Keywords: ESRD, hemodialysis, kidney transplantation, mortality, peritoneal dialysis
INTRODUCTION
Seasonal variations have been reported in various disease conditions, including infection, cardiovascular disease and mortality. During winter, there is a peak in the recurrence of respiratory infection host pathogens and in the incidence of associated sepsis [1], which may, in part, be explained by cold air, low humidity and host physiology [2–4]. Blood pressure rises in the winter, and drops in summer in relationship to ambient temperature, especially among the elderly [5]. High sympathetic nervous system activity is observed in winter, whereas cutaneous vasodilatation and loss of water and salt from sweating is the suggested mechanism for low blood pressure in summer [6]. The incidence of chronic heart failure, coronary heart disease and stroke are also highest in winter [7–11], and there may be a link between infection and cardiovascular disease through endothelial dysfunction and activation of the inflammatory and coagulation system [12–17]. Indeed, previous studies estimated that ∼10–20% of heart failure is attributable to respiratory disease [14–16], and another recent study from the USA also confirmed the association of influenza-like illness with cardiovascular mortality [17].

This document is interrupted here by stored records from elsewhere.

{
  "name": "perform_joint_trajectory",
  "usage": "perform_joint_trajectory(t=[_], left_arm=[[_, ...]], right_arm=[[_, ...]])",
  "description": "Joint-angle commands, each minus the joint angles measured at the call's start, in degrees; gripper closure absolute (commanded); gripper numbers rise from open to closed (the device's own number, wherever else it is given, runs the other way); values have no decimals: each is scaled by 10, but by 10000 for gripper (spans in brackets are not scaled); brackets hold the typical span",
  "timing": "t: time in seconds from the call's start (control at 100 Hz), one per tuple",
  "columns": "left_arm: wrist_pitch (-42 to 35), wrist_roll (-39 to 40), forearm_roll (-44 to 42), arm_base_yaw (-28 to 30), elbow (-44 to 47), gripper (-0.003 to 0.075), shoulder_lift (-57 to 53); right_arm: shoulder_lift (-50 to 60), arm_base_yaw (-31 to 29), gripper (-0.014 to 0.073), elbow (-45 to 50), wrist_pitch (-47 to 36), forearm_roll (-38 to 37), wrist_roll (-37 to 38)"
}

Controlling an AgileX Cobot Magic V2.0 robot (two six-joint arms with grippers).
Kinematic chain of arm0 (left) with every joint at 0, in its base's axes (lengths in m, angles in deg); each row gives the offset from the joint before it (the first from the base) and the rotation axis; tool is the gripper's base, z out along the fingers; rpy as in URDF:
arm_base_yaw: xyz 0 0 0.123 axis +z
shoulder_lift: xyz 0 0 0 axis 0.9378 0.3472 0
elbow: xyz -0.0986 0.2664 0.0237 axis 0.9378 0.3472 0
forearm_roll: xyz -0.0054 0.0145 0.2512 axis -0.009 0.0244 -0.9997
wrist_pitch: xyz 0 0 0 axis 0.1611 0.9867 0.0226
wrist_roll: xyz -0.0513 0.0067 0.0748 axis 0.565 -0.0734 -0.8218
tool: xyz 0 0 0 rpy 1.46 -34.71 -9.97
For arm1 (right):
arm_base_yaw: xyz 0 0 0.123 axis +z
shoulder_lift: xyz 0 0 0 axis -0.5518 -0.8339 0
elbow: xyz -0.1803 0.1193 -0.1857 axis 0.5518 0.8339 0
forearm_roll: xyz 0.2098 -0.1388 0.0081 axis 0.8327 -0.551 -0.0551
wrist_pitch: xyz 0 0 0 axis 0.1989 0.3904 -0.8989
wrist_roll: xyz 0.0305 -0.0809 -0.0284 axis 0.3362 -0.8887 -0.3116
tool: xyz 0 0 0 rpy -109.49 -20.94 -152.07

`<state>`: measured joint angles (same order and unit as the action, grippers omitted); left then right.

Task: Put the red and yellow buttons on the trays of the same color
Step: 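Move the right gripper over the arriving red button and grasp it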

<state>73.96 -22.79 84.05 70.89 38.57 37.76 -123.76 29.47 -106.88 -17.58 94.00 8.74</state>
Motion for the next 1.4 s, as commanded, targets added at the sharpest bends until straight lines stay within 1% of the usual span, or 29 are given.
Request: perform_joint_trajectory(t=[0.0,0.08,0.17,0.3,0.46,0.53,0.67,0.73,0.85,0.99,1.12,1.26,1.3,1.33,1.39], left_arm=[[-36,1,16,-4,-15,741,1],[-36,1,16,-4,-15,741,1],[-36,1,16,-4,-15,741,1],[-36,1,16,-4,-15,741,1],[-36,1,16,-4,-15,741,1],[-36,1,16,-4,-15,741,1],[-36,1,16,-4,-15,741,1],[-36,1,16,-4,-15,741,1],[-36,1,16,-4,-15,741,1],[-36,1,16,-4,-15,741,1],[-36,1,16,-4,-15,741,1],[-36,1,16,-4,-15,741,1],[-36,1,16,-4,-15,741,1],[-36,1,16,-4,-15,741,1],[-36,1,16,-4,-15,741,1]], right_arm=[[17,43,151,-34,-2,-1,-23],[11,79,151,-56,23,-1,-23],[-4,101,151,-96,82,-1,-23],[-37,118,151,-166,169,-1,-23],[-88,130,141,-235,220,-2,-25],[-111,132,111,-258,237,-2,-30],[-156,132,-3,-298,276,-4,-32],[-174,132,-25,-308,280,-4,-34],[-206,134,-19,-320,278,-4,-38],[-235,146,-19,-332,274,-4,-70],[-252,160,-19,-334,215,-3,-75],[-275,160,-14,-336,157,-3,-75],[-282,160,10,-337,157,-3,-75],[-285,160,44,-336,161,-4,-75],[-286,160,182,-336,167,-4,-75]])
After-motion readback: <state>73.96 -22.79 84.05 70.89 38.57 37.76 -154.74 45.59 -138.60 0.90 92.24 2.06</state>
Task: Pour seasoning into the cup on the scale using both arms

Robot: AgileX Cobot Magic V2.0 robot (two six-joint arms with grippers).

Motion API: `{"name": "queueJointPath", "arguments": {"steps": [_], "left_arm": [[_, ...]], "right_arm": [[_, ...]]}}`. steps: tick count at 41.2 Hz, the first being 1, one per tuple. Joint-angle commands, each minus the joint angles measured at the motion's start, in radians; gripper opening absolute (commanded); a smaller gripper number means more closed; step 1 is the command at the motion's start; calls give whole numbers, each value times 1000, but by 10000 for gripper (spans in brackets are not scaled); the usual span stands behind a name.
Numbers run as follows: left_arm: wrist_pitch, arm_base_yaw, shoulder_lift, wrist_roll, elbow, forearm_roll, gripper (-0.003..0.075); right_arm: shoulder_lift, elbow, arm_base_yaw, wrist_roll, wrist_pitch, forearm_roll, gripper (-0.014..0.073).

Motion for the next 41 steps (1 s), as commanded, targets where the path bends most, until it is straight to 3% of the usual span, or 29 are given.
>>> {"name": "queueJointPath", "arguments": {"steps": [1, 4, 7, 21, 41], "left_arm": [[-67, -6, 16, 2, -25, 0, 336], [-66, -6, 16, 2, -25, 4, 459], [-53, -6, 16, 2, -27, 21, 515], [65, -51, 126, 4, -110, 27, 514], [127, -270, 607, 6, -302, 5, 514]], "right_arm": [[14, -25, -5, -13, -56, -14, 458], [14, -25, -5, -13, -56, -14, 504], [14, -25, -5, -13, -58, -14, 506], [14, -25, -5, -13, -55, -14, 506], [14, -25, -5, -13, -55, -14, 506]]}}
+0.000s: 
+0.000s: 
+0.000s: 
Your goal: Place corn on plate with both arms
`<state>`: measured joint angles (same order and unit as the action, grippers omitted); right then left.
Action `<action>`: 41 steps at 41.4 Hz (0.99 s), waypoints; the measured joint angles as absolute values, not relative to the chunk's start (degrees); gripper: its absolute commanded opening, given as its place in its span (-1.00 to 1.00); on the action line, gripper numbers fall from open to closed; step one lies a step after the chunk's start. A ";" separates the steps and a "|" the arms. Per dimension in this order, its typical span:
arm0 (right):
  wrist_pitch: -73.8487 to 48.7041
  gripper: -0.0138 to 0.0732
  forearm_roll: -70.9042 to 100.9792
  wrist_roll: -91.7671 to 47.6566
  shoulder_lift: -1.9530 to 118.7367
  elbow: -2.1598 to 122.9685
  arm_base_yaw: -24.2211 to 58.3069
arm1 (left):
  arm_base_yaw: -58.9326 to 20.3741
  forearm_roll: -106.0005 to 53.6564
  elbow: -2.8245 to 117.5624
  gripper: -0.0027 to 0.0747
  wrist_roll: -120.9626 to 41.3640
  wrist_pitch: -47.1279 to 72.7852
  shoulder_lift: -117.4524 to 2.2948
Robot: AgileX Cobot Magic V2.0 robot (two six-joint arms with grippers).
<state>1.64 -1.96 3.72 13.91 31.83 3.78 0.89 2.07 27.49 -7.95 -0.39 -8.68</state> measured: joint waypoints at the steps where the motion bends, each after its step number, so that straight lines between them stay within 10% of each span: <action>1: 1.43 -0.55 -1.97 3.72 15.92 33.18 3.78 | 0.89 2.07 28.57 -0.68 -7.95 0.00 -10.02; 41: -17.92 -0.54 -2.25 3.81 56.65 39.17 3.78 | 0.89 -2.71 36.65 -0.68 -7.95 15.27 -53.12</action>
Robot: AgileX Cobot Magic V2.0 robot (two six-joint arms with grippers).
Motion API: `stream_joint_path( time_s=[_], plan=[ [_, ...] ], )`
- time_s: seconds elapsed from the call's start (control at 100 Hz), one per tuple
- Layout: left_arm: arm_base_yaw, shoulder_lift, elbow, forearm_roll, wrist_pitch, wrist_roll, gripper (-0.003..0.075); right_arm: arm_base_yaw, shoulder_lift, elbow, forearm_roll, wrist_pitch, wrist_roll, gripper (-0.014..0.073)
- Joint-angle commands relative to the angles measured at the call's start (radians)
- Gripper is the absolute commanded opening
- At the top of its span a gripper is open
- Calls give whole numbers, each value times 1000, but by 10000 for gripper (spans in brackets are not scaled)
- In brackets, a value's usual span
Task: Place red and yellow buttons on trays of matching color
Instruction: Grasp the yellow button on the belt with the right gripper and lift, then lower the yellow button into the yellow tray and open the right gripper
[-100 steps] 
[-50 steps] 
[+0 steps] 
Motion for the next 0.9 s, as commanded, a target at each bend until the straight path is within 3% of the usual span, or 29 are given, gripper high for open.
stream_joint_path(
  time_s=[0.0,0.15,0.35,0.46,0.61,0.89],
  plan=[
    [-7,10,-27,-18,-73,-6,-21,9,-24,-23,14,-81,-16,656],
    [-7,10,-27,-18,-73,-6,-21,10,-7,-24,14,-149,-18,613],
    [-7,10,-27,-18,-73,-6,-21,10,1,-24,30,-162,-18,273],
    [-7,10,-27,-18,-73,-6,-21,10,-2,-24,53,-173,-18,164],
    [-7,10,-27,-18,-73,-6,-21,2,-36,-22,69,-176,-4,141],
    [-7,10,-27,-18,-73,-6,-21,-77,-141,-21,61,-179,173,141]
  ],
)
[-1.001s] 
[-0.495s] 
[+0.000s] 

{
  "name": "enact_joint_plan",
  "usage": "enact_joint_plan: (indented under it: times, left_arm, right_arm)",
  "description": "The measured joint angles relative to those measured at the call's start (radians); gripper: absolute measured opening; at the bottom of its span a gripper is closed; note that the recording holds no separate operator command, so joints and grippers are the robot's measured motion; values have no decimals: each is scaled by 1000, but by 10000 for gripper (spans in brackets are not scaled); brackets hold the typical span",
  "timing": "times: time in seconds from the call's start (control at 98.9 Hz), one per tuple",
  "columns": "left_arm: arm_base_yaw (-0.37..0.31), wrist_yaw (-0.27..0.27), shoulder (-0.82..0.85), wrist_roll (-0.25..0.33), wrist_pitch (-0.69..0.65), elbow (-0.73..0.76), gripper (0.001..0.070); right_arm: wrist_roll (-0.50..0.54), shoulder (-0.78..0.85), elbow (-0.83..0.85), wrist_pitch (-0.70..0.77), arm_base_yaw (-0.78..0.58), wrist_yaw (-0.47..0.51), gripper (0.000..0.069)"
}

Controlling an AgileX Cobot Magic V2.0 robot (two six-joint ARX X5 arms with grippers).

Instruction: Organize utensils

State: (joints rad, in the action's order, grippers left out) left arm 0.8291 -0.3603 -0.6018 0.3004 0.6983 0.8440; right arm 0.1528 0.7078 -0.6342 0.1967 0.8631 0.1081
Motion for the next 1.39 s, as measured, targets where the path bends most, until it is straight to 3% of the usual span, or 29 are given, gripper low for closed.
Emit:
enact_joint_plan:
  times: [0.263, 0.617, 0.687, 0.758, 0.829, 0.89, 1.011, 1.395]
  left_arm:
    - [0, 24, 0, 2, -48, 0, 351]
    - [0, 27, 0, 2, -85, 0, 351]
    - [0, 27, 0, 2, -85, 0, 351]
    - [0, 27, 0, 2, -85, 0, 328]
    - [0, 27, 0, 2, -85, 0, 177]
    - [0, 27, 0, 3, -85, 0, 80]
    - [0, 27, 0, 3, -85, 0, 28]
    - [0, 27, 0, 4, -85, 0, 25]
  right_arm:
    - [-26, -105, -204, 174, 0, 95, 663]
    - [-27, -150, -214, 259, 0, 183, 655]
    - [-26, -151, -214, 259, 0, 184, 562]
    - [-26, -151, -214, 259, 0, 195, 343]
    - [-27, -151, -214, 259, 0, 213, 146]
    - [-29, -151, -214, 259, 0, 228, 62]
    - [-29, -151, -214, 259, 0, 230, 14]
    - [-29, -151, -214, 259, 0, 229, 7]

Patients with end-stage renal disease (ESRD) requiring dialysis treatment are at high risk of cardiovascular disease and infection. These conditions account for the first and second leading causes of death [18], and contribute to the higher mortality of this population compared with that of patients with cancer, congestive heart failure or acute myocardial infarction [19]. In addition to traditional risk factors, such as older age, hypertension and diabetes, several non-traditional, kidney disease-specific factors (i.e. oxidative stress, uremic toxins, compromised immunity, protein-energy wasting, hyperphosphatemia, vitamin D deficiency and fluid retention) may play roles in the development of these disease conditions and associated mortality risk [20–23]. Furthermore, cardiovascular and infectious events may also induce irreversible acute kidney injury in predialysis patients with advanced chronic kidney disease, resulting in the accelerated initiation of dialysis treatment in winter.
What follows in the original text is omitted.